Each of Poe’s detective stories is a root from which a whole literature has developed … Where was the detective story until Poe breathed the breath of life into it?
Arthur Conan Doyle

Pym tells what a very intelligent mind could imagine about the South Polar Region a century ago.
H. G. Wells

Ray Bradbury, an admirer of Poe, featured him as a character in his stories, especially his Fahrenheit 451, a novel about a world where books are banned and burned.
Edgar Allan Poe was interested in the field of cryptography. He invited submissions of ciphers for him to solve in the Alexander’s Weekly Messenger and published an essay called Some Words on Secret Writing in Graham’s Magazine. Poe influenced people in the world of cryptography, like William Friedman, America’s foremost cryptologist at the time.
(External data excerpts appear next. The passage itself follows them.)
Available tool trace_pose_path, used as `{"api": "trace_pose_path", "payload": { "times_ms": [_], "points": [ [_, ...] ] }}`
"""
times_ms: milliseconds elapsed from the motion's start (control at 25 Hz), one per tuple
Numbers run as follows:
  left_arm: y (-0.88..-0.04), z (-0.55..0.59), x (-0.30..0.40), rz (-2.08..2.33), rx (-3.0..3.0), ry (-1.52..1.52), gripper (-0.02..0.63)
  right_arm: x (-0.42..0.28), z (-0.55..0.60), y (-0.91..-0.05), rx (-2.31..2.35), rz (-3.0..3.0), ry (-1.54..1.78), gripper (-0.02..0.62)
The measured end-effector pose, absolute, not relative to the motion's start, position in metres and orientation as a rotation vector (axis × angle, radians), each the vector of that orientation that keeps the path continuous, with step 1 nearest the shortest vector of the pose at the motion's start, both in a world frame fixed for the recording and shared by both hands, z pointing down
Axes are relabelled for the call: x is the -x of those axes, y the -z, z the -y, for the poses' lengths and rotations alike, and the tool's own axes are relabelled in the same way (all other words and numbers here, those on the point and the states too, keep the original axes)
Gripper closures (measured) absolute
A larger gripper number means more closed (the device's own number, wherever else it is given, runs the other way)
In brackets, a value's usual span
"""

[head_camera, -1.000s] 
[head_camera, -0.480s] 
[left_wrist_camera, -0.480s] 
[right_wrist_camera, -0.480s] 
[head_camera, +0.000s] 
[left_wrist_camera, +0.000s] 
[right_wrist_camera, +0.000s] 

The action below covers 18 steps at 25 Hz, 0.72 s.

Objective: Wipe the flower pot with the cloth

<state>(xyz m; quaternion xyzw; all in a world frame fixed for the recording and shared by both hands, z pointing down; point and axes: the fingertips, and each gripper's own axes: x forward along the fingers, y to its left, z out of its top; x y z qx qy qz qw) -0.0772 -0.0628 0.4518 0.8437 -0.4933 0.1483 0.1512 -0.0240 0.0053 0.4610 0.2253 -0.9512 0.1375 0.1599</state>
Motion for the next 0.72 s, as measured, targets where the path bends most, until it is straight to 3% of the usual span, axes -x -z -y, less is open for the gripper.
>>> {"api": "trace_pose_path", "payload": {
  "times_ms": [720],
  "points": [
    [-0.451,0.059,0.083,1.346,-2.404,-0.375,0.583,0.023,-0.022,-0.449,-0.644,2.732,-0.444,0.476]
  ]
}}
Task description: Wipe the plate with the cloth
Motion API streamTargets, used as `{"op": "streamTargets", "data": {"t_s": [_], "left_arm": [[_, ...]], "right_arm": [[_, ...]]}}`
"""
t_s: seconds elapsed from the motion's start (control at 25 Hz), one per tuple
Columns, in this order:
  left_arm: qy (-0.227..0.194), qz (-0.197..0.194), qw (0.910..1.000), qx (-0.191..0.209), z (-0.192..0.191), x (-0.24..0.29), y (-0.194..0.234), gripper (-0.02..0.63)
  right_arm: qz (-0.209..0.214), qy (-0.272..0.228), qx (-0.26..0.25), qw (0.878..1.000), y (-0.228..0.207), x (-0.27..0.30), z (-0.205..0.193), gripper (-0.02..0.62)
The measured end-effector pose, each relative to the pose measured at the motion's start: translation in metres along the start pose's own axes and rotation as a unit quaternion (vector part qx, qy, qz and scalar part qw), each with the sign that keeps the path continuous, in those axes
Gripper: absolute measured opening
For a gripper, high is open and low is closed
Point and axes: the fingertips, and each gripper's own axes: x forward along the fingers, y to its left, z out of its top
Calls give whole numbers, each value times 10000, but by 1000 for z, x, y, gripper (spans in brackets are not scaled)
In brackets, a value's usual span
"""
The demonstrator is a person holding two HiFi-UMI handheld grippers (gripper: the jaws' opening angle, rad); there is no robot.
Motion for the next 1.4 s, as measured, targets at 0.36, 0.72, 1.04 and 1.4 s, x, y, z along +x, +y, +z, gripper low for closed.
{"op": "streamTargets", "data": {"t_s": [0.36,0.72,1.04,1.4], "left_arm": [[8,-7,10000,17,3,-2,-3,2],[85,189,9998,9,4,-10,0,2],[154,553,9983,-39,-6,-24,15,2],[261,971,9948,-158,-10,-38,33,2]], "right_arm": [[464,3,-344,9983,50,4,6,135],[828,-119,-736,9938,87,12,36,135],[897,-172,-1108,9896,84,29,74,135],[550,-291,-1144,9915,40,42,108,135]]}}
Edgar Allan Poe has become, at times, as fictionalized as the characters in his stories. Other interesting bits of information about Edgar Allan Poe and his works are [Wikipedia]:
  • The bar in which Poe was last seen drinking before his death still stands in Fells Point in Baltimore, Maryland. Though the name has changed and it is now known as The Horse You Came In On, local lore insists that a ghost they call “Edgar” haunts the rooms above.
  • The United States Navy commissioned a vessel named after Poe, the USS E.A. Poe (IX-103).
  • Poe’s image adorns the bottle cap of Raven Beer.
  • Edgar Allan Poe is credited with inspiration for pro wrestler Scott Levy’s stage name, Raven.
  • In 1996, the NFL franchise known as the Cleveland Browns relocated to Baltimore and assumed a new identity, including a new nickname, the Ravens, which was chosen following a telephone poll by the Baltimore Sun. The poll included three choices, the others being Americans and Marauders, but Ravens won by a wide margin, garnering nearly two-thirds of the 33,288 votes. The Ravens have 3 mascots named Edgar, Allan and Poe.
For a list of Edgar Allan Poe’s list of literary works, see Bibliography of Edgar Allan Poe.
Now you know the general background of the man whose image still appears at Halloween and his stories still are popular in that Gothic genre of literature.